Taken pairwise, both lists are actually "correct":
from itertools import tee
# https://docs.python.org/2/library/itertools.html#recipes
def pairwise(iterable):
"s -> (s0,s1), (s1,s2), (s2, s3), ..."
a, b = tee(iterable)
try:
next(b)
except StopIteration:
pass
return zip(a, b)
def compare_order(some_list):
for left, right in [i for i in pairwise(sorted(some_list))]:
print('{!r} < {!r}: {}'.format(left, right, (left < right)))
compare_order(['foo', u'bar', ()])
() < u'bar': True
u'bar' < 'foo': True
compare_order(['foo', (), u'bar'])
'foo' < (): True
() < u'bar': True
()
is "less than" u'bar'
'foo'
is "less than" ()
u'bar'
is "less than" 'foo'
Obviously, there is a lack of something like total_ordering across the different types here.

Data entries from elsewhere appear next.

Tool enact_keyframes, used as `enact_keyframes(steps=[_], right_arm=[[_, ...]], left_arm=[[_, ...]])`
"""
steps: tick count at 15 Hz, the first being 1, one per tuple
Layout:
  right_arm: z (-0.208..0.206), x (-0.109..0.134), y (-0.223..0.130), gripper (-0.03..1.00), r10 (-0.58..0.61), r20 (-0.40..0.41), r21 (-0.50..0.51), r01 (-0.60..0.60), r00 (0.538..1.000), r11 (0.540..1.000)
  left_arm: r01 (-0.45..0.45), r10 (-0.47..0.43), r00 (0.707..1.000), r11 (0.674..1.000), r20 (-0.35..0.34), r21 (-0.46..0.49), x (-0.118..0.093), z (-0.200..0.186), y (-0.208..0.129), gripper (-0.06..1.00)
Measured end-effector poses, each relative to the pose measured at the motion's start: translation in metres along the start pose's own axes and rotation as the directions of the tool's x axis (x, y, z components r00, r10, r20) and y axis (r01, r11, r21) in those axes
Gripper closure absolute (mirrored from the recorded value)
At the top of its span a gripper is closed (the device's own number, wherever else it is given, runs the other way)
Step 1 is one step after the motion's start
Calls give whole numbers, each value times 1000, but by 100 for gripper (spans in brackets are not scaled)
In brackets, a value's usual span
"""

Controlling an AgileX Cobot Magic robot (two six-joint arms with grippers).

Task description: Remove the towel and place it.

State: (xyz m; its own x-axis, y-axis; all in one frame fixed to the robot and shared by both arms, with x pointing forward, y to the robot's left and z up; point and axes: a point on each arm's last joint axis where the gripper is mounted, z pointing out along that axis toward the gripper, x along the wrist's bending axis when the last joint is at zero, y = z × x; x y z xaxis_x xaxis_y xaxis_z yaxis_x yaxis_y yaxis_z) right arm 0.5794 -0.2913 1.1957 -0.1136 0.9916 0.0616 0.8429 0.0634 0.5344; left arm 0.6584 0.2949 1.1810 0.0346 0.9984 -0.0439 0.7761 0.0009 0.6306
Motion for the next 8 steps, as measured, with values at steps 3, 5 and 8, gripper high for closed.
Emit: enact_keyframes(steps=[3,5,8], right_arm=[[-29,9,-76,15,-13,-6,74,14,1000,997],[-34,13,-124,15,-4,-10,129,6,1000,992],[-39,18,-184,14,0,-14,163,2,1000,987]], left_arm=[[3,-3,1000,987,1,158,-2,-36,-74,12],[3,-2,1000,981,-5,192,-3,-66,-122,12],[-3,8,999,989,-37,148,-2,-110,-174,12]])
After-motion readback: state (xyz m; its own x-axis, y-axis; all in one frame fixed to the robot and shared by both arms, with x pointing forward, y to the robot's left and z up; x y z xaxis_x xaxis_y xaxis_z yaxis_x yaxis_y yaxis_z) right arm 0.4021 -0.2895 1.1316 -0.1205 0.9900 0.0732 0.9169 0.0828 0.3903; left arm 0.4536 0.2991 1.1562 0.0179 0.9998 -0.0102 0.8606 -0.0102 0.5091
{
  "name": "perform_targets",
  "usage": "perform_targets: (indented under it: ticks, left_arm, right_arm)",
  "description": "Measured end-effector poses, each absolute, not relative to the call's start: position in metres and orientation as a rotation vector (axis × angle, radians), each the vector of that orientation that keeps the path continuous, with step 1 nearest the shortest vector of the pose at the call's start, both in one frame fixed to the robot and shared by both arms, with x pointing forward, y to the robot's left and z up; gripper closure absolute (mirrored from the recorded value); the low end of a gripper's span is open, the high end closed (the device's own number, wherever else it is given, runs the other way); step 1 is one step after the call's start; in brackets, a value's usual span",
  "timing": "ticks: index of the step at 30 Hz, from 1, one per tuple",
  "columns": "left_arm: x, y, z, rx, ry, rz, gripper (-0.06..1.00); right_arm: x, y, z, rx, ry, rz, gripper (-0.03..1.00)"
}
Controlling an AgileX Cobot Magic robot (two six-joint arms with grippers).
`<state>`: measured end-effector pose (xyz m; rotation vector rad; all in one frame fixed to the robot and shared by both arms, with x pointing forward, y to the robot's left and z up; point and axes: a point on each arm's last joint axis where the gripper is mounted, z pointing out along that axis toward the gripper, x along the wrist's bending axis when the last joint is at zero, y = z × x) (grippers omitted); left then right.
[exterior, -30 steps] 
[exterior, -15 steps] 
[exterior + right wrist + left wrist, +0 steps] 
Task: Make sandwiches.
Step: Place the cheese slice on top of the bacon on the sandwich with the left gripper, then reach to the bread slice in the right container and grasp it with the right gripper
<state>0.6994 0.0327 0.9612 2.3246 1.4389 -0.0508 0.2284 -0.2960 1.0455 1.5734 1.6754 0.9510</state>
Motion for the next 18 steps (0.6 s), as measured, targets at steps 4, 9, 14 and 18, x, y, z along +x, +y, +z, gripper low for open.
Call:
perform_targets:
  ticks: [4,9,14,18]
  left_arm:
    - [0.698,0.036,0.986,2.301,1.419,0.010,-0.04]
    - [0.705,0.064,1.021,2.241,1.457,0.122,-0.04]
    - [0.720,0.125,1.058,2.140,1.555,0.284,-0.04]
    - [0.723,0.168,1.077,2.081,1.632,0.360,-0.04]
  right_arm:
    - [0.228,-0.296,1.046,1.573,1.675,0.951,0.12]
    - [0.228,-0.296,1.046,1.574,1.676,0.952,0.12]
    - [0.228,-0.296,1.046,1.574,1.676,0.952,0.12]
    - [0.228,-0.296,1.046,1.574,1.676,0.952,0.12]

I haven't entirely sussed it out, but I think the problem may lie in how Python's timsort guarantees the sorting to be stable, meaning list elements will retain their original order (sort-of, see link for more detail). Since the comparisons aren't totally unambiguous, it tries to retain the original ordering where it can and reaches a sort that suffices but is not unique.
A confounding issue in all of this was how dictionary ordering could sometimes mask the issue. If the keys are "large enough", they'll hash into different "buckets" of the hash table and have the potential to come out of the values method in a different order. Because of the opaque nature of the hashing, it isn't clear when "sort" is doing something asinine as compared to the dictionary treating the data differently.
Thankfully, this isn't an issue in Python 3. Attempting as much
results in a TypeError due to unorderable types. While it is nice to
know that this is fixed in later versions, I'm sure I'll be dealing
with Python 2 for a while longer
still. Until then, a solution for the above was to call str
over the
list of values before sorting.
I must say, I'm glad I've taken the time before to understand Python internals1 a bit better. Coming at some of these things cold can be absolutely baffling.